The stuff that scorched me into calling out sick was a white goo that came in a little jar with a brush attached to the lid, like rubber cement. I either left it on for too long or slathered on too much. I’m not sure what went wrong, but that night I hit my breaking point. Since then I’ve felt my mustache anxiety morphing into something more like mustache rage. I know there are worse things that could happen to a person — the brain cancer I’ll likely develop from all these hair bleach fumes will probably put this all in perspective. But for now, there’s anger and shame aplenty, and this truth that I’m only just now allowing myself to articulate: Being a lady with facial hair is just so deeply infuriating.

It’s infuriating that the mustache is there, it’s infuriating that it will always keep being there, it’s infuriating that contemporary beauty standards make me feel as if my mustache signifies my failure as a woman, and it’s infuriating that I can’t bring myself to just be like “SCREW IT ALL, WORLD, HERE IS MY MUSTACHE” — except I guess that’s what I’m doing right now? Though that’s different from really owning it. I see Frida Kahlo and her wholly unmitigated facial hair and I think, “What did she have that I don’t have?” Was it the polio? The Communism? Should I get addicted to morphine? I guess that would stop me caring about a lot of things.

When it comes to my mustache, I know what I’m worried about, but I also don’t have any idea what I’m worried about. It’s hardly as if this thing has crippled me, professionally or socially or romantically. I’m married, for one, to a wonderful man who doesn’t seem to mind that he will have to deal with me and my facial hair until it and I are old and gray. And my female friends are somehow almost all brunettes and I think they all know how I feel, even though we’ve never discussed this openly before.

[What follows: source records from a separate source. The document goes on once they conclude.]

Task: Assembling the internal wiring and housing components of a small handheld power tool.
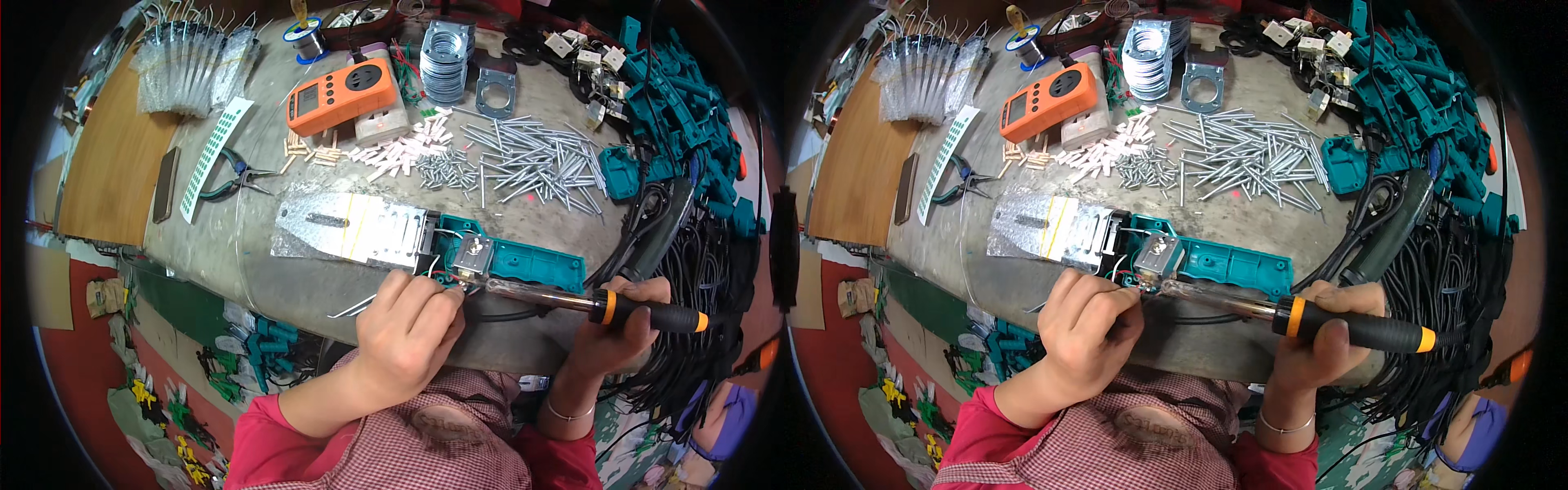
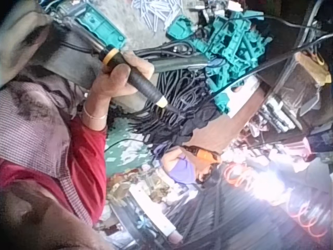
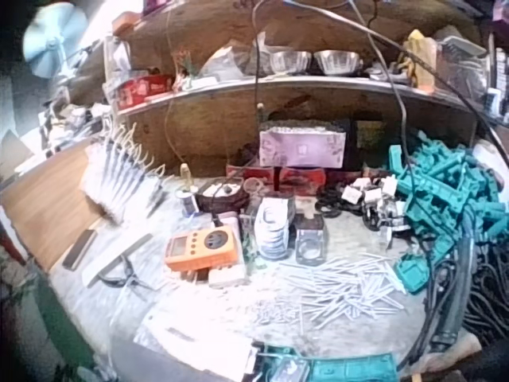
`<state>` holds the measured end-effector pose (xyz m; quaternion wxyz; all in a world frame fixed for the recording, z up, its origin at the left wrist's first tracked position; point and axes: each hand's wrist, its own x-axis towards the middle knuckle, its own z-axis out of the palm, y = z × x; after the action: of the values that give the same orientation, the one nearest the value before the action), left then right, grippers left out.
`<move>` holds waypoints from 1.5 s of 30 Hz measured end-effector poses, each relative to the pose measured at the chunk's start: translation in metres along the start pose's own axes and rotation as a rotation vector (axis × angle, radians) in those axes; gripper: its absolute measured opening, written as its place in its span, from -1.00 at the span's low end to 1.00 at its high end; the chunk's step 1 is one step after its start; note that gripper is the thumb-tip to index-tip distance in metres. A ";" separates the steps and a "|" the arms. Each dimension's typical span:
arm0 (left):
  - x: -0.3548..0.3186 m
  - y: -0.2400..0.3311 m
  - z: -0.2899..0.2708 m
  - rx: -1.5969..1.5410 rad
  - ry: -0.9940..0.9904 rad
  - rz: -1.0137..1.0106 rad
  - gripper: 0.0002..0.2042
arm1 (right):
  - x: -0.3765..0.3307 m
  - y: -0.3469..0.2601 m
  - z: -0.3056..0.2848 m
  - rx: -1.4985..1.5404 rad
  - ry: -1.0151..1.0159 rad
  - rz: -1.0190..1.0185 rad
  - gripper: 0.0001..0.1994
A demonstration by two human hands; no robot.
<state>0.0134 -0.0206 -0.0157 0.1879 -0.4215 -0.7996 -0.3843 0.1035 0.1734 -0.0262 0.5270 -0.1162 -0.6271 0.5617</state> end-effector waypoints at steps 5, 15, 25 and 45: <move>0.002 0.001 0.001 0.009 -0.017 0.005 -0.67 | 0.001 -0.001 -0.002 -0.007 -0.042 0.024 -0.49; 0.003 0.000 -0.002 -0.007 -0.044 -0.006 -0.68 | 0.008 -0.009 0.000 -0.018 0.005 0.079 -0.52; 0.005 0.000 -0.005 0.012 -0.110 -0.030 -0.71 | 0.091 -0.058 0.054 -0.309 0.002 0.108 -0.71; 0.007 -0.005 -0.009 -0.070 -0.158 -0.017 -0.72 | 0.129 0.024 0.146 -0.597 -0.751 -0.339 -0.67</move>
<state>0.0052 -0.0250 -0.0076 0.1062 -0.4500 -0.8016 -0.3791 -0.0763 0.1919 0.0497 0.2925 0.0517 -0.9166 0.2677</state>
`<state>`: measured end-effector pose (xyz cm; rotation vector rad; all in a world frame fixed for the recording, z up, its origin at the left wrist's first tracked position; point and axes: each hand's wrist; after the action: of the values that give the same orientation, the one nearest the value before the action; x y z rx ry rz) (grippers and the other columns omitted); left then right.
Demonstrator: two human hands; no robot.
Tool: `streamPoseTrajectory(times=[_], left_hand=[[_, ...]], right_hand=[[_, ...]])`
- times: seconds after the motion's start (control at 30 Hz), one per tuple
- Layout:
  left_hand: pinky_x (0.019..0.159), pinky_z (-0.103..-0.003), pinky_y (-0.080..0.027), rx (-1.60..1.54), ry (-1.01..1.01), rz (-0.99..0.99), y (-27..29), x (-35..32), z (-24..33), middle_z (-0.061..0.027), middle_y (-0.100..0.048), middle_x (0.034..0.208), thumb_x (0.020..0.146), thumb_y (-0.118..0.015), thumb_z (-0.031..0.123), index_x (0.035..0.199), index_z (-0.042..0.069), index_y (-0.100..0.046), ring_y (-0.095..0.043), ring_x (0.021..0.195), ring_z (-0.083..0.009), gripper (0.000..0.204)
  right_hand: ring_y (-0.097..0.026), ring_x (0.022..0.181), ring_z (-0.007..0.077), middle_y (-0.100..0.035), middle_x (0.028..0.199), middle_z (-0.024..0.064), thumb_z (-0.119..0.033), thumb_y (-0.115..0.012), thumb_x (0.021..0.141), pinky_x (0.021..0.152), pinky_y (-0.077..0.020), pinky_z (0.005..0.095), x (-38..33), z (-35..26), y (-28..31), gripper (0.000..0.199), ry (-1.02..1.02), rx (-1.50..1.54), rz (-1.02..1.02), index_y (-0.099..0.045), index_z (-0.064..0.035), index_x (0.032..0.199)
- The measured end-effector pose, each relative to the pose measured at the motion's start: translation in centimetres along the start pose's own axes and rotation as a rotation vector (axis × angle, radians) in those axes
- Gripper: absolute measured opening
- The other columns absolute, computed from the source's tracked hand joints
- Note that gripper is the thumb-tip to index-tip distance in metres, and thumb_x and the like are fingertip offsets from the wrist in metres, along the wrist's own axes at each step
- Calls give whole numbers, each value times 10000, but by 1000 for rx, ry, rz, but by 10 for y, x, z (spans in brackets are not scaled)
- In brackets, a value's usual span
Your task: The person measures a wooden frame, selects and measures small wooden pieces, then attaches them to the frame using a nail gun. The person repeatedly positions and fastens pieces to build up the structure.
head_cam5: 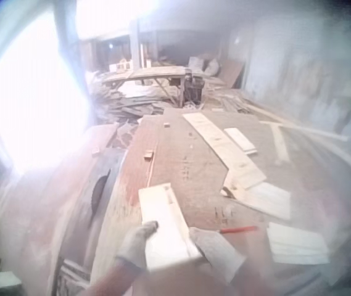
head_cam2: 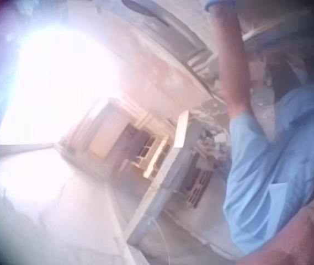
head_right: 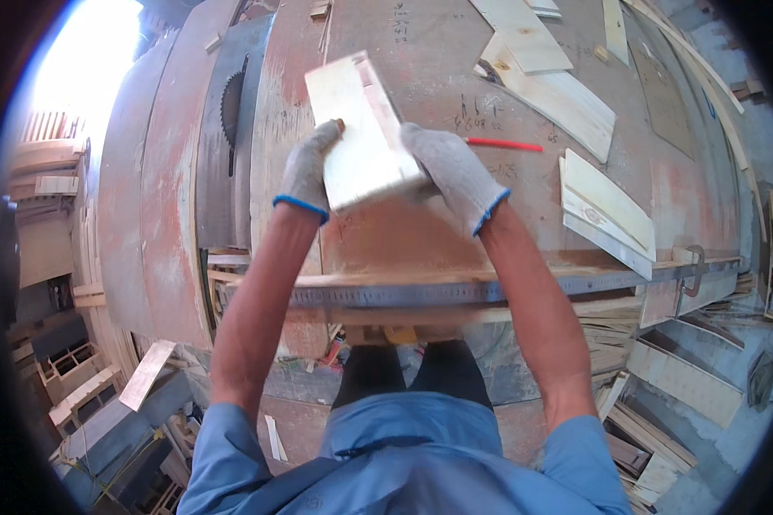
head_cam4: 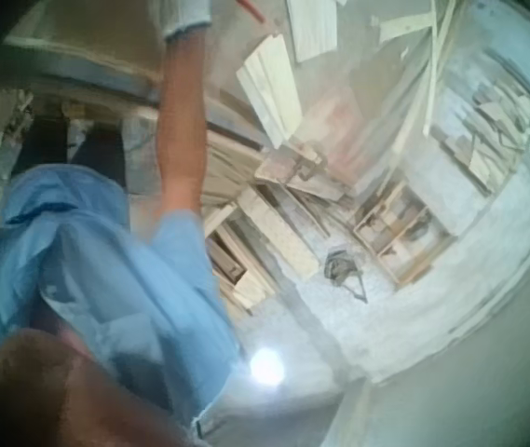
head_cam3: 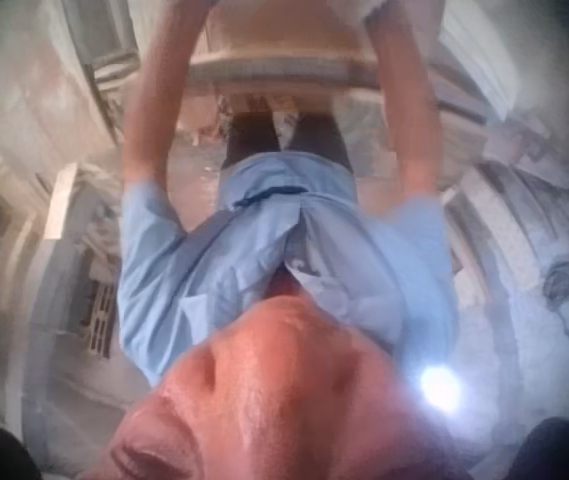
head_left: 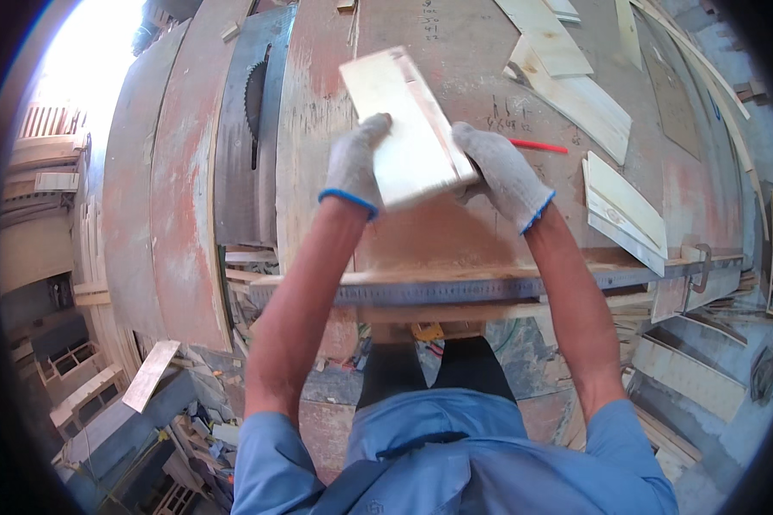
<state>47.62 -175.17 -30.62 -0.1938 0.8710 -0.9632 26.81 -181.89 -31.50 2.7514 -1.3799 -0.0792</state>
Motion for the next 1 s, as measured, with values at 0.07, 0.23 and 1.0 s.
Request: streamPoseTrajectory(times=[0.07, 0.23, 1.0], left_hand=[[884, -463, -652, -32, 21, -25, 13, 1, 2, -217, -699, 1210, 1015, -631, 178, 1349, -68, -553, -751, 1034, -336, 422], [941, -475, -645, -24, 13, -51, -9, -28, 13, -254, -654, 1312, 1035, -582, 154, 1437, -82, -468, -730, 1118, -357, 480], [1013, -423, -558, -343, -437, 344, 10, -112, -49, -168, -681, 1293, 1010, -667, 162, 1343, -74, -605, -693, 1122, -297, 413]], right_hand=[[-684, 699, 150, -710, 882, 75, -404, -632, 1040, 539, -580, 316, 6, -48, 0, 391, -551, 166, -122, -720, -24, 1076], [-664, 602, 193, -691, 812, 111, -487, -703, 968, 489, -539, 326, -3, -71, 7, 539, -537, 220, -156, -717, 42, 1070], [-691, 897, 168, -738, 1076, 71, -515, -638, 1042, 806, -574, 351, -62, -26, -28, 532, -477, 536, -88, -698, -31, 1253]])
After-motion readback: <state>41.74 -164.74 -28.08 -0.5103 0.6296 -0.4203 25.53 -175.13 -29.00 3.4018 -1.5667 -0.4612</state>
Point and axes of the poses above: each hand's wrist, its own x-axis towards the middle knuckle, its own y-axis out of the back of the hand, z = x × y
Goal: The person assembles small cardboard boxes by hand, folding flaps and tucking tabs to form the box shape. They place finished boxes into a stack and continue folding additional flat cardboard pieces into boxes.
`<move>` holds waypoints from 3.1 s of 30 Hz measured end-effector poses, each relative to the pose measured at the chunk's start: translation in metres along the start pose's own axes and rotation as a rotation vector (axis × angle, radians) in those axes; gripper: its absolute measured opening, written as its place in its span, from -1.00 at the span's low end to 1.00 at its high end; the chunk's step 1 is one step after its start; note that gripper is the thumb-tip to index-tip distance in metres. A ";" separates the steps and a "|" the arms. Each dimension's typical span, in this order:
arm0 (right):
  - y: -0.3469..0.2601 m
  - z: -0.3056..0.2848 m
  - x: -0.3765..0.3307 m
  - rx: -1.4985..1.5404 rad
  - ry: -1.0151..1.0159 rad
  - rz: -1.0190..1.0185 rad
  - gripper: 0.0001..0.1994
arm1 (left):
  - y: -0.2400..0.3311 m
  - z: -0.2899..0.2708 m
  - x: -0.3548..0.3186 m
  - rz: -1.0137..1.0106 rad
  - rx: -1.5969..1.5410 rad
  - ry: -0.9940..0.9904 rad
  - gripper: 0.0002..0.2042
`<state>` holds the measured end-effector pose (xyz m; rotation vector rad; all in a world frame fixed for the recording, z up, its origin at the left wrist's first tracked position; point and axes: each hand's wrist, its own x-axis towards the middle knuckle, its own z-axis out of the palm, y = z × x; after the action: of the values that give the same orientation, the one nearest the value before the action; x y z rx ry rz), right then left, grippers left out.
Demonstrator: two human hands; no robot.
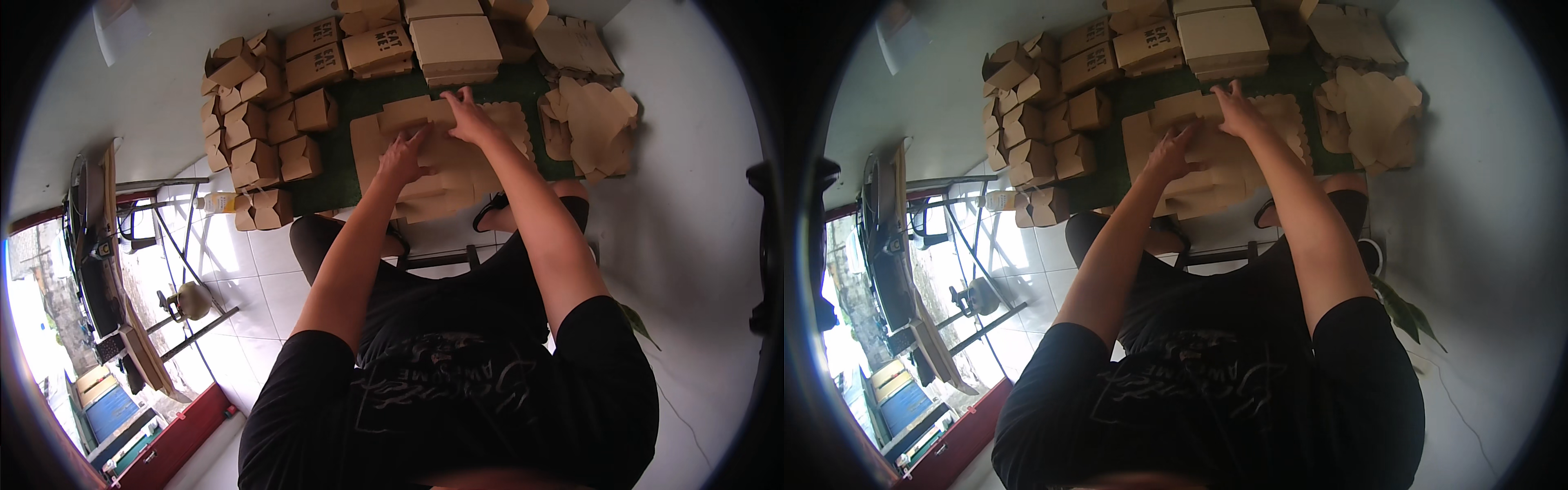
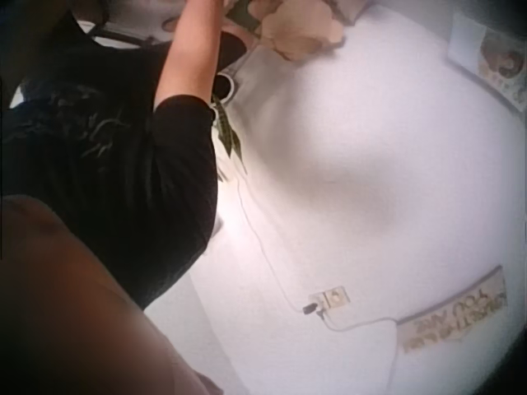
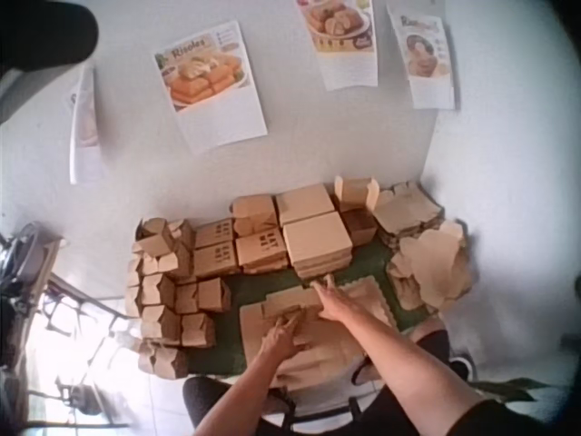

So maybe that’s the real problem: We’re all bleaching and ripping and scorching ourselves in private and never speaking a word of it. Perhaps we need a new vocabulary, some gentle way to telegraph recognition of most-likely-unwanted facial hair between friends, just like we have “barn door’s open” (for unzipped flies) or “bat in the cave” (for boogers hanging out of noses) and the less known but still effective “booger in the cave” (for bats hanging out of noses). Like “Burt Reynolds alert” maybe? Or “yo, Hitler” if you’re feeling crass? The word itself hardly matters, though; what’s important, I think, is to sweep aside this veil of silence, this tapestry we’ve woven from all of our unacknowledged facial hair.

When I told one friend that I was writing this piece, that I had this mustache and all this anxiety about it, she just squinted at me and said, “Honestly, I’ve never even noticed it before,” then launched into a tale about her own adolescent adventures in electrolysis. My heart grew three sizes that day. My mustache probably did too, what with the increased blood flow. But it was totally worth it, just to feel less alone.